Poster
in
Workshop: Workshop on Distribution Shifts: New Frontiers with Foundation Models
Probing the Equivariance of Image Embeddings
Cyrus Rashtchian · Charles Herrmann · Chun-Sung Ferng · Ayan Chakrabarti · Dilip Krishnan · Deqing Sun · Da-Cheng Juan · Andrew Tomkins
Keywords: [ Probing ] [ Distribution Shift ] [ image embeddings ] [ OOD Detection ] [ robustness ]
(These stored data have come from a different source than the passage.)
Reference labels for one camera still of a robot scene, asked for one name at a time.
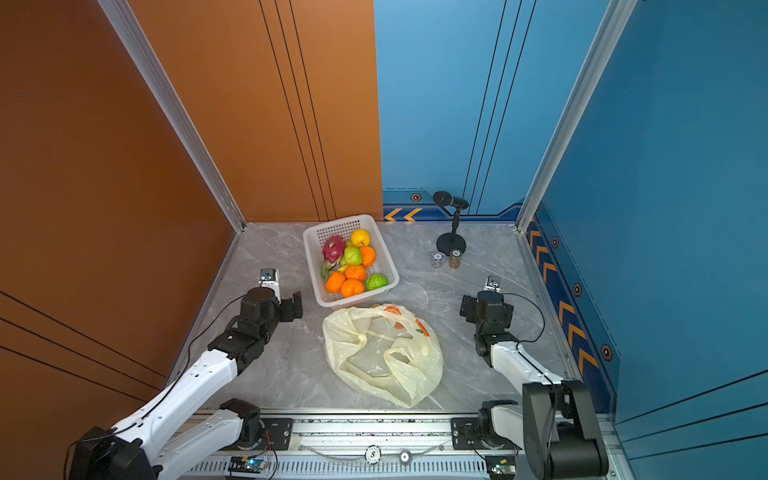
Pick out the aluminium corner post right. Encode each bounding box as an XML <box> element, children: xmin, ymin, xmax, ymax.
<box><xmin>515</xmin><ymin>0</ymin><xmax>637</xmax><ymax>233</ymax></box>

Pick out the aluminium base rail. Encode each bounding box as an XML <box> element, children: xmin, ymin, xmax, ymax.
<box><xmin>179</xmin><ymin>409</ymin><xmax>625</xmax><ymax>480</ymax></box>

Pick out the orange grey poker chip stack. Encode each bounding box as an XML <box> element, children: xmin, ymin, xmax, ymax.
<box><xmin>449</xmin><ymin>249</ymin><xmax>462</xmax><ymax>269</ymax></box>

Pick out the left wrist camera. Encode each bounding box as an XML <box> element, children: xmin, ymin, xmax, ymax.
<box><xmin>259</xmin><ymin>267</ymin><xmax>281</xmax><ymax>299</ymax></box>

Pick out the black microphone stand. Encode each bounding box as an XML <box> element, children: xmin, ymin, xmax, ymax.
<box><xmin>433</xmin><ymin>191</ymin><xmax>470</xmax><ymax>257</ymax></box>

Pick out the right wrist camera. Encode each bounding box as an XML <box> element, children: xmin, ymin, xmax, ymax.
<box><xmin>484</xmin><ymin>276</ymin><xmax>501</xmax><ymax>293</ymax></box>

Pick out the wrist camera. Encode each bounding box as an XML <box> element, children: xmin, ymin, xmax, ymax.
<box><xmin>484</xmin><ymin>276</ymin><xmax>501</xmax><ymax>293</ymax></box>
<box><xmin>259</xmin><ymin>267</ymin><xmax>281</xmax><ymax>299</ymax></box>

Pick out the orange fruit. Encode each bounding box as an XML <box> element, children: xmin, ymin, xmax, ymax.
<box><xmin>344</xmin><ymin>265</ymin><xmax>367</xmax><ymax>283</ymax></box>
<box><xmin>325</xmin><ymin>271</ymin><xmax>347</xmax><ymax>294</ymax></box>
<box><xmin>340</xmin><ymin>279</ymin><xmax>365</xmax><ymax>298</ymax></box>
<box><xmin>360</xmin><ymin>246</ymin><xmax>377</xmax><ymax>268</ymax></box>

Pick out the aluminium corner post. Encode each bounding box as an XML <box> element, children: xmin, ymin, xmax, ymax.
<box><xmin>515</xmin><ymin>0</ymin><xmax>637</xmax><ymax>233</ymax></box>
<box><xmin>98</xmin><ymin>0</ymin><xmax>247</xmax><ymax>234</ymax></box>

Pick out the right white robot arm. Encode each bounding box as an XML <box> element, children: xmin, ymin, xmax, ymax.
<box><xmin>459</xmin><ymin>289</ymin><xmax>610</xmax><ymax>479</ymax></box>

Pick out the green circuit board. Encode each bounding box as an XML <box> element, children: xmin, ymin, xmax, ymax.
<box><xmin>227</xmin><ymin>456</ymin><xmax>271</xmax><ymax>475</ymax></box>

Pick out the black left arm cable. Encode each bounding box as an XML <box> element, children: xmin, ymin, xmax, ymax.
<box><xmin>62</xmin><ymin>293</ymin><xmax>247</xmax><ymax>463</ymax></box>

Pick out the small black box on rail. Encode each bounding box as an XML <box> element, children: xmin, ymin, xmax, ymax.
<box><xmin>485</xmin><ymin>455</ymin><xmax>517</xmax><ymax>480</ymax></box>

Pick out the yellow lemon fruit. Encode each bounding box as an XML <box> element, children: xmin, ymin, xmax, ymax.
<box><xmin>349</xmin><ymin>229</ymin><xmax>371</xmax><ymax>248</ymax></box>

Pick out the translucent printed plastic bag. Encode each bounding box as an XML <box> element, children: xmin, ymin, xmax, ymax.
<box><xmin>322</xmin><ymin>304</ymin><xmax>444</xmax><ymax>408</ymax></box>

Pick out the white perforated plastic basket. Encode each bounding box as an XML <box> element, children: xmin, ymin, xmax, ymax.
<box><xmin>303</xmin><ymin>214</ymin><xmax>400</xmax><ymax>309</ymax></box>

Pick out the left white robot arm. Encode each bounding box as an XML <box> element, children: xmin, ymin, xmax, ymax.
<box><xmin>63</xmin><ymin>285</ymin><xmax>303</xmax><ymax>479</ymax></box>

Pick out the aluminium corner post left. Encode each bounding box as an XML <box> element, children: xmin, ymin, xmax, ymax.
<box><xmin>98</xmin><ymin>0</ymin><xmax>247</xmax><ymax>234</ymax></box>

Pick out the green pear fruit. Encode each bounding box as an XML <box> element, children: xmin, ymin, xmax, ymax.
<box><xmin>342</xmin><ymin>245</ymin><xmax>363</xmax><ymax>266</ymax></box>

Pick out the pink dragon fruit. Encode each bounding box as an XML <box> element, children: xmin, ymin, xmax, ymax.
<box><xmin>321</xmin><ymin>235</ymin><xmax>346</xmax><ymax>280</ymax></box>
Probes are small networks that predict properties of underlying data from embeddings, and they provide a targeted way to illuminate the information in embeddings. While analysis with probes has become standard in NLP, there has been less exploration in vision. Our goal is to understand the invariance vs. equivariance of popular image embeddings (e.g., MAE, SimCLR, or CLIP) under certain distribution shifts. By doing so, we investigate what visual aspects from the raw images are encoded into the embeddings by these foundation models. Our probing is based on a systematic transformation prediction task that measures the visual content of embeddings along many axes, including neural style transfer, recoloring, icon/text overlays, noising, and blurring. Surprisingly, six embeddings (including SimCLR) encode enough non-semantic information to identify dozens of transformations. We also consider a generalization task, where we group similar transformations and hold out several for testing. Image-text models (CLIP, ALIGN) are better at recognizing new examples of style transfer than masking-based models (CAN, MAE). Our results show that embeddings from foundation models are equivariant and encode more non-semantic features than a supervised baseline. Hence, their OOD generalization abilities are not due to invariance to such distribution shifts.